Когда Стрельцов открыл глаза, в белой комнате никого не было. С виду – обычная больничная палата с шестью кроватями, застеленными в ожидании новых пациентов, с задернутыми шторами и тумбочками у изголовья и рамками для подвешенных капельниц. И никакого запаха, какие обычно присутствуют в больничных помещениях.
В ту минуту Федор даже и не подумал, что помещение может быть пустым. Ведь чаще врачи жалуются на перенаселенку. Он это и по телевизору слышал, и от родственников, лечившихся стационарно от вирусного гепатита.
Голова раскалывалась от боли. Он смутно помнил события недавнего прошлого, но удары по голове арматурой забыть не мог. Слишком уж ощутимый вред здоровью, никакая краткосрочная амнезия, казалось, не сотрет.

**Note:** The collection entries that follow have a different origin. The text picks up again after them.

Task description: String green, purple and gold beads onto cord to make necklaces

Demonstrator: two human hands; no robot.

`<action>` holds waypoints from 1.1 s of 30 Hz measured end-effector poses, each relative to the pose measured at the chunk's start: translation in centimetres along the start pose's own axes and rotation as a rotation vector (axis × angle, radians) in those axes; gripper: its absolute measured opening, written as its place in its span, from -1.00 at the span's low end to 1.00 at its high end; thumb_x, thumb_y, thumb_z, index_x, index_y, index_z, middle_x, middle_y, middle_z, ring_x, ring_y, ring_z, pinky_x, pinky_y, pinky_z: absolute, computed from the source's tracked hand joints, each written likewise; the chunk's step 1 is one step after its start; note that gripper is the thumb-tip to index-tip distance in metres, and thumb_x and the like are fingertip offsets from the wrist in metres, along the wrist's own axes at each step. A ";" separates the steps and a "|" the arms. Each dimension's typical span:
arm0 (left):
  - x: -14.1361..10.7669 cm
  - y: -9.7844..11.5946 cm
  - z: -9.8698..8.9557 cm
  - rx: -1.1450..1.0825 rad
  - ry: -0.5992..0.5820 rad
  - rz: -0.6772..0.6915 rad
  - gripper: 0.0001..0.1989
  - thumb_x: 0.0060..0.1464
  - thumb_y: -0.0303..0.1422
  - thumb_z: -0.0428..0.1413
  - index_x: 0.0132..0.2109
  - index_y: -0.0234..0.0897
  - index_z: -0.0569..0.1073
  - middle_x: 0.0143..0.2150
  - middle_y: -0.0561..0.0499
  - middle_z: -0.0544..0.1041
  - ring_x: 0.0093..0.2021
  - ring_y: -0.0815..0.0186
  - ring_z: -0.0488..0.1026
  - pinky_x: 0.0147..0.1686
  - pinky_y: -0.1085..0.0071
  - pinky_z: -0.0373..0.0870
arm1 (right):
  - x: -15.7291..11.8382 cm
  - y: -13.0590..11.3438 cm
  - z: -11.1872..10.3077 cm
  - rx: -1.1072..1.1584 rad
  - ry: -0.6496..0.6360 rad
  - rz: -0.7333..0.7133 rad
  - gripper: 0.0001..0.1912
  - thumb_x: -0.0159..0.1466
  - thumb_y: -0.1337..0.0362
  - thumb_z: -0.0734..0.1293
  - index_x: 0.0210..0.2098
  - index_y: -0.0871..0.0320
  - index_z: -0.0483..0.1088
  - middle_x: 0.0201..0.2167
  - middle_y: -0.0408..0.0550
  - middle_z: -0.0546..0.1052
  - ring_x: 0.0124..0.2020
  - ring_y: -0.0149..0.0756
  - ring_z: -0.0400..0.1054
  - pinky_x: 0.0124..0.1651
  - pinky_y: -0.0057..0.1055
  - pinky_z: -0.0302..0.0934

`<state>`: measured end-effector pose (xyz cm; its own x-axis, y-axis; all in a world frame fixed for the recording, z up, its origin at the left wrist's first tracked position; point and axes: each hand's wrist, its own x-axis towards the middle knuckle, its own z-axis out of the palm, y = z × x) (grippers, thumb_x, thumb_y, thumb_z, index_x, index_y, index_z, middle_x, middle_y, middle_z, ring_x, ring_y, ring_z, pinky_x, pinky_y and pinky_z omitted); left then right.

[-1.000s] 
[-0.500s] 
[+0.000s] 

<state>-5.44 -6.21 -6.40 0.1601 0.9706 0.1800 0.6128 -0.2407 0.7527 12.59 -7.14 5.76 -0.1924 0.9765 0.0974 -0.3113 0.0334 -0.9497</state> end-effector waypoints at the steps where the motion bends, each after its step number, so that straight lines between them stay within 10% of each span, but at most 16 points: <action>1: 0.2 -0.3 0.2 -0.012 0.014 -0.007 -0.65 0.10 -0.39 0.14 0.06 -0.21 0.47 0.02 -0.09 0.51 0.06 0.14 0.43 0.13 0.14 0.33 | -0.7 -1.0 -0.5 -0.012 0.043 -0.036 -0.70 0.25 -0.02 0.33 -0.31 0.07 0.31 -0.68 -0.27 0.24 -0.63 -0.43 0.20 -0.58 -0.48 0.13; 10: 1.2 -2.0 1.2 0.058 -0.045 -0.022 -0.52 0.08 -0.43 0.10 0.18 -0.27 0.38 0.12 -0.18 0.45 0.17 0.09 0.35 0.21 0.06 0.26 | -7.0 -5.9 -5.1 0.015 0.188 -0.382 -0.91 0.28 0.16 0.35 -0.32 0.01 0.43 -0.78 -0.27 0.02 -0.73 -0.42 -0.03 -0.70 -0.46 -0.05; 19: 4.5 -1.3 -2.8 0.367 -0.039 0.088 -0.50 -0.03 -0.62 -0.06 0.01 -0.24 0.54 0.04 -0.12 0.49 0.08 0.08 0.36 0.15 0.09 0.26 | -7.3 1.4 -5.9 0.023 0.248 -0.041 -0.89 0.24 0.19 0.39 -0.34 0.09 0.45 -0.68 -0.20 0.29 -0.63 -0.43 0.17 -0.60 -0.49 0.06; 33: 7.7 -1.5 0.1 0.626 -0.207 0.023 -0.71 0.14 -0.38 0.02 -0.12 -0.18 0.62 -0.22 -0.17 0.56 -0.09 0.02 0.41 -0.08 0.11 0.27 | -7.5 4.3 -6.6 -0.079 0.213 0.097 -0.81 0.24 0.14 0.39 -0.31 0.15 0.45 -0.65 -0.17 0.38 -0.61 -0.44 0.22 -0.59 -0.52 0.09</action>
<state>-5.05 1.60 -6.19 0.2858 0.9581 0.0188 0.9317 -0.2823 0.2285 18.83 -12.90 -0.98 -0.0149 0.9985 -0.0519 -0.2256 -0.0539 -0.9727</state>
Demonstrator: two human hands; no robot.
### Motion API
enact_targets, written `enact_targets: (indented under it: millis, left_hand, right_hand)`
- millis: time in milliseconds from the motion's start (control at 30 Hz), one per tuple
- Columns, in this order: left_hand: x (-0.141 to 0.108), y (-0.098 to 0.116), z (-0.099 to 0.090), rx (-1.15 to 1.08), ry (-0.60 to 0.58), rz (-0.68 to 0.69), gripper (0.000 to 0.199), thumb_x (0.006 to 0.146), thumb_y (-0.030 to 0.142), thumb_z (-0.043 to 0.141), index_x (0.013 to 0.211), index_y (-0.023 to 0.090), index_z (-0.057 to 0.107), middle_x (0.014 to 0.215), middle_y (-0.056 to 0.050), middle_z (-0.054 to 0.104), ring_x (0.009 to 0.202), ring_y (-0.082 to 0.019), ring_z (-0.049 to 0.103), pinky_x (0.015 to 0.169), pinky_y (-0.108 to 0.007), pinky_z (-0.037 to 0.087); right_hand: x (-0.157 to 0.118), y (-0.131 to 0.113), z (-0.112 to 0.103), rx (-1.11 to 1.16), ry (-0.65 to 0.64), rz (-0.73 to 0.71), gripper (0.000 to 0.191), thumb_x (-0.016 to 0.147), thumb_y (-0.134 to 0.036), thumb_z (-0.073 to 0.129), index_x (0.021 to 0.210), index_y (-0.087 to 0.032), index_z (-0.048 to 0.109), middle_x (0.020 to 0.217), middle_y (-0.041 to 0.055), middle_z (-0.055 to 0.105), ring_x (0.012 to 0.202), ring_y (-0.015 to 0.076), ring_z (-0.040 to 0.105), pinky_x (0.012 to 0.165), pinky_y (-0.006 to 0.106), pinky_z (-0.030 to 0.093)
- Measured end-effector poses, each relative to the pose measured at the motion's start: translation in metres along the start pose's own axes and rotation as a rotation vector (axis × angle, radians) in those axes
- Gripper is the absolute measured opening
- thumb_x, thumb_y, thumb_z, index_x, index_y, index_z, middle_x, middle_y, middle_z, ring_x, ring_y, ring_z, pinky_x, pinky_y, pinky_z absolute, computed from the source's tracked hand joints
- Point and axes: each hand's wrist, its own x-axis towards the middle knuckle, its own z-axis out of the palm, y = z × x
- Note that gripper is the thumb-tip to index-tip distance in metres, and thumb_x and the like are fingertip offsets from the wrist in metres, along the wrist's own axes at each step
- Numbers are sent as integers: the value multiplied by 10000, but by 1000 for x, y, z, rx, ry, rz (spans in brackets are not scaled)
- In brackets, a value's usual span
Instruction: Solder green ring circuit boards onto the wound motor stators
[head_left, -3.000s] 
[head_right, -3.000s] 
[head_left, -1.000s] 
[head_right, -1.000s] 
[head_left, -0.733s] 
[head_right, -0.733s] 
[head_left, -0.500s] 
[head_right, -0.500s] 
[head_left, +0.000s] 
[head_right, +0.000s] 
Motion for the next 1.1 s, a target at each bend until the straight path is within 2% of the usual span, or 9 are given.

Стрельцов потер ушибленное место и нащупал бинтовую повязку. А может, это руки стали ватными, плохо чувствующими текстуру поверхности.
– Тут кто-нибудь есть?
В коридоре, откуда и так не доносилось никаких звуков, продолжалось зловещее молчание.
Федор мог поклясться, что еще минуту назад, находясь в забытие, отчетливо слышал новостную радиопередачу, но в ту же минуту это перестало его волновать, и он словно забыл о том, что слышал голос диктора, привязывающего его к реальности. Вскоре и сам голос стал чем-то призрачным, словно часть какого-то оборванного на середине сна или даже отголоском прежней жизни.
Федор попытался сесть. Со второй попытки он принял сидячее положение, свесил ноги и принялся сидеть на краю кровати покачиваясь, оперевшись на нее широко расставленными руками и сильно пригнувшись – чтобы голова не кружилась.
Неизвестно сколько Федор так просидел, но когда он поднял голову чтобы взглянуть на дверь из палаты, то никакой двери не обнаружил. А на том месте, где некоторое время назад стоял чей-то стакан с водой и зубным протезом, сидел воробей – маленькая озорная птичка, резко вращающая головой из стороны в сторону и тихо чирикая.
– Ты еще откуда взялся? – спросил Федор птичку, особо не рассчитывая на ответ.
Слова прозвучали дико и непривычно.
«Слово не воробей» – пронеслось в голове.
– Строго говоря, вообще ничто не воробей, если не считать какой-то конкретной живой птицы перед глазами. «Воробей», таким образом, просто суммарное имя для различных не связанных общностью единиц, – послышалось из-за спины.
Стрельцов повернулся.
На соседней кровати лежал, закинув руки за голову и ногу на ногу, человек средних лет.
Впрочем, «средние лета» – это ведь тоже социальный конструкт тех времен, когда время было цикличным, банальной аграрной чередой зимы, весны, лета и осени, спаянных в круговорот бытия. Время как бы не текло, его нельзя было измерить, все повторяется. Что было в середине нулевых, повторялось в середине двадцатых, и наверняка повториться в сороковых. Ну и события прошлого как бы сплющиваются в сознании: словно все, что было, произошло чуть ли не в один день – от Рождества Христова до смерти бабушки. Возраст человека при этом даже не отсчитывали. Отсюда такие анахронизмы как «человек средних лет», «преклоненный возраст» «молодежь». Это сейчас, в нашем линейном времени есть только одна форма оценки возраста – цифрой прожитых лет. Поэтому никто сейчас не может определить, кого считать молодежью – людей в четырнадцать лет или в тридцать пять. Так же и со «средними летами».